### TASK DIRECTIONS
Within the listing, each line that has the string "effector" should be copied.

### COLLECTED DATA
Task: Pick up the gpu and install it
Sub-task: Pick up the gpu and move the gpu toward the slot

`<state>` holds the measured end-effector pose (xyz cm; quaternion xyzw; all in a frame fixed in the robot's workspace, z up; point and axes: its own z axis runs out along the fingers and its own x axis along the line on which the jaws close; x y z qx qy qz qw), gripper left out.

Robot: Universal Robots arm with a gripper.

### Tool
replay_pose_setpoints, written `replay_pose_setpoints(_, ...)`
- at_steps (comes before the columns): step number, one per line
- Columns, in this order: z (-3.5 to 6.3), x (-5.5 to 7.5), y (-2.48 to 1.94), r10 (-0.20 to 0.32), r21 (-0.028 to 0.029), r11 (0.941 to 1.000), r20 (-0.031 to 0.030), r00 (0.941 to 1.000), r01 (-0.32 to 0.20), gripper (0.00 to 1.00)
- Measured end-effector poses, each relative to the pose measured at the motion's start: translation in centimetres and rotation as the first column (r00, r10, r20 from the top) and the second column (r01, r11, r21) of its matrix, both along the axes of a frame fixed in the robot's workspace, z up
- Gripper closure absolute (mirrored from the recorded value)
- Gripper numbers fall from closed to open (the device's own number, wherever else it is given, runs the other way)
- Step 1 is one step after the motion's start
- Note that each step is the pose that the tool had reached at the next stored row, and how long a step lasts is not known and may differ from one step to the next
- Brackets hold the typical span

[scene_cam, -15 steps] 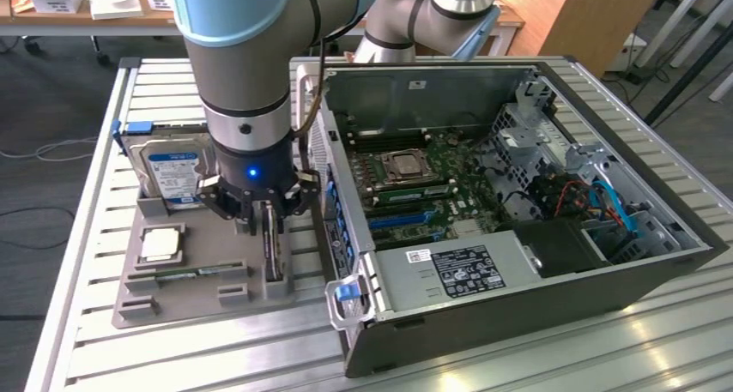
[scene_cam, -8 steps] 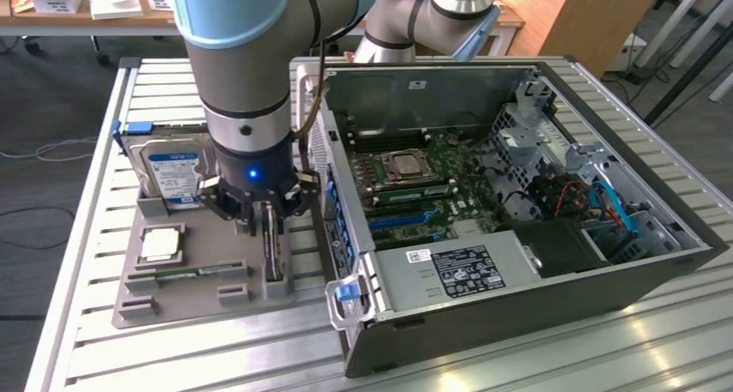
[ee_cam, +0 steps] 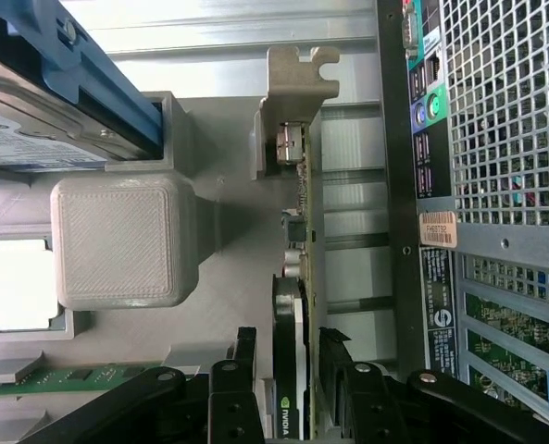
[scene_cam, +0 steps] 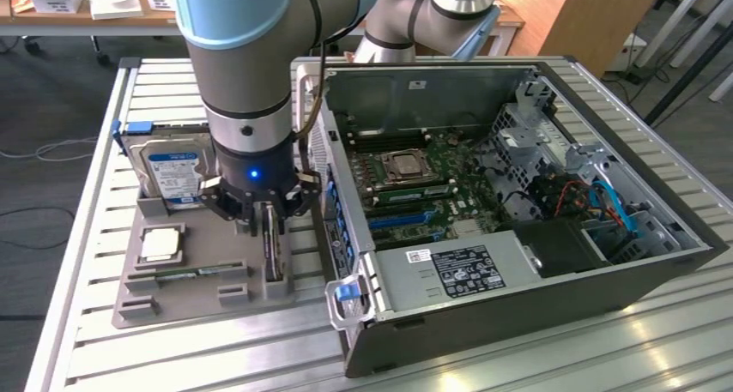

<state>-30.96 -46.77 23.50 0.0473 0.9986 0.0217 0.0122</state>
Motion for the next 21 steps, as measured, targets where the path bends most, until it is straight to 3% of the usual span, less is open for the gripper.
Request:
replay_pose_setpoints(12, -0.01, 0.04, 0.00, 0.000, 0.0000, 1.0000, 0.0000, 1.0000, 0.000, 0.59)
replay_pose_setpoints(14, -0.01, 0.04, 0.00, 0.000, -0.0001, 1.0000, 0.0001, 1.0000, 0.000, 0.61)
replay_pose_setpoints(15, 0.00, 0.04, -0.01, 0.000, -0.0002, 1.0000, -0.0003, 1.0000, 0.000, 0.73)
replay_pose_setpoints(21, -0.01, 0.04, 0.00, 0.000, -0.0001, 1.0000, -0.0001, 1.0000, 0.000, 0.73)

### EXERCISE RESULT
`<state>` holds the measured end-effector pose (xyz cm; quaternion xyzw; all in a frame fixed in the robot's workspace, z up; point and axes: its own z axis runs out along the fingers and its own x axis along the line on which the jaws close; x y z qx qy qz qw), gripper left out.
- Measured end-effector poses, each relative to the pose measured at the motion's start: translation in centimetres and rotation as the first column (r00, r10, r20 from the top) and the second column (r01, r11, r21) of its matrix, both along the axes of a frame fixed in the robot's workspace, z up

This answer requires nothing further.